Petrov’s decision could well have turned out to be the wrong one. Nothing in that critical moment gave him the certainty that he was doing the right thing. He trusted his own brain more than the computer. If he had been wrong, it would have entailed exactly those drastic consequences he was seeking to prevent. There was no cast-iron guarantee. Today we know that he made the right decision and we are grateful. 

The trouble with every difficult decision is that it always entails a slight degree of uncertainty. Because whether a decision is right or wrong can first be determined when its consequences – sooner or later – are revealed and become tangible. These consequences are irreversible. 

Whoever decides by themselves, whoever trusts their own mind and their own perspectives instead of blindly following rules and regulations, is moving on very shaky ground where no rulebook can guide them. 

So should we rather stick to the safe side? 
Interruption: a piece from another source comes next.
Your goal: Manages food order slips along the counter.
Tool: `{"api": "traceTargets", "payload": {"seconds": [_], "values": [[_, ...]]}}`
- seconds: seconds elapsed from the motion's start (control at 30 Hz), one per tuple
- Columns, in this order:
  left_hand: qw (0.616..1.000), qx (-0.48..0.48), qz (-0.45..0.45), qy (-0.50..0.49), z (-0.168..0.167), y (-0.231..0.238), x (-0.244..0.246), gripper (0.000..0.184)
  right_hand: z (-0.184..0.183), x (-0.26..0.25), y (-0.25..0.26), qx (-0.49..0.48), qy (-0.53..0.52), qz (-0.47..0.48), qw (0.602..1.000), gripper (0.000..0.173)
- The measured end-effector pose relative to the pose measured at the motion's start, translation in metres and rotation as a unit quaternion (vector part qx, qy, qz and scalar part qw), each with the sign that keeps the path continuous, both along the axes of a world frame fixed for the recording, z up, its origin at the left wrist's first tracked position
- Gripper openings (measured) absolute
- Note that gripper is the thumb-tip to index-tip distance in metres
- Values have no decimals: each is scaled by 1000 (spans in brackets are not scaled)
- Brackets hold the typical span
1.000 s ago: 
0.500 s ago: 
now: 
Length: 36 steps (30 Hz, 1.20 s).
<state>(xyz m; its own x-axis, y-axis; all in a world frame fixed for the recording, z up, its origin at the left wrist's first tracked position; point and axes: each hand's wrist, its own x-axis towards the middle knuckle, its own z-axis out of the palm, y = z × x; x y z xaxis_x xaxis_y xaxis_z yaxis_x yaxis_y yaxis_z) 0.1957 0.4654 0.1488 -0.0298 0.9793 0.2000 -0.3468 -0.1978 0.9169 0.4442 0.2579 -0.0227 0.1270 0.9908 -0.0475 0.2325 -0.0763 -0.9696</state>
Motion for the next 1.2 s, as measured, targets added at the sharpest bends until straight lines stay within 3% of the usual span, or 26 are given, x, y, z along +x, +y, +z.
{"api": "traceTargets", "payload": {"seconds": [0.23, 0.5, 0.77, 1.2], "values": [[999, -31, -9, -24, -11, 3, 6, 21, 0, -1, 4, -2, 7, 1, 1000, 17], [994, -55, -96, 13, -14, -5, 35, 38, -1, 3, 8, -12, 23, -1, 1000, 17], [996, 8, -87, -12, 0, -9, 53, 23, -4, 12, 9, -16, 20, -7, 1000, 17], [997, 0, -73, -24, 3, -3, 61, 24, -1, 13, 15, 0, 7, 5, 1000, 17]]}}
A partial answer to a momentous question

We all must find out the answer to this question for ourselves. Yet history encourages us with its countless examples, both small and big, of courageous correct decisions – from continuing to speak truth despite  public pressure to civil disobedience, from refusing to obey military orders that contravene human rights and the Geneva Convention to the equally power-conscious and consistent decision of an American president in the 1961 Cuba crisis.  

Steps forward and steps backward in this world are based on decisions, both large and small. Every day each one of us makes decisions which have an impact on others. We all bear responsibility for what we think and do. Nothing more and nothing less. Wouldn’t you agree? 

Continually making this clear to yourself and bearing it in mind is already a partial answer to the vexed question of the previous paragraph. At least that’s what I think.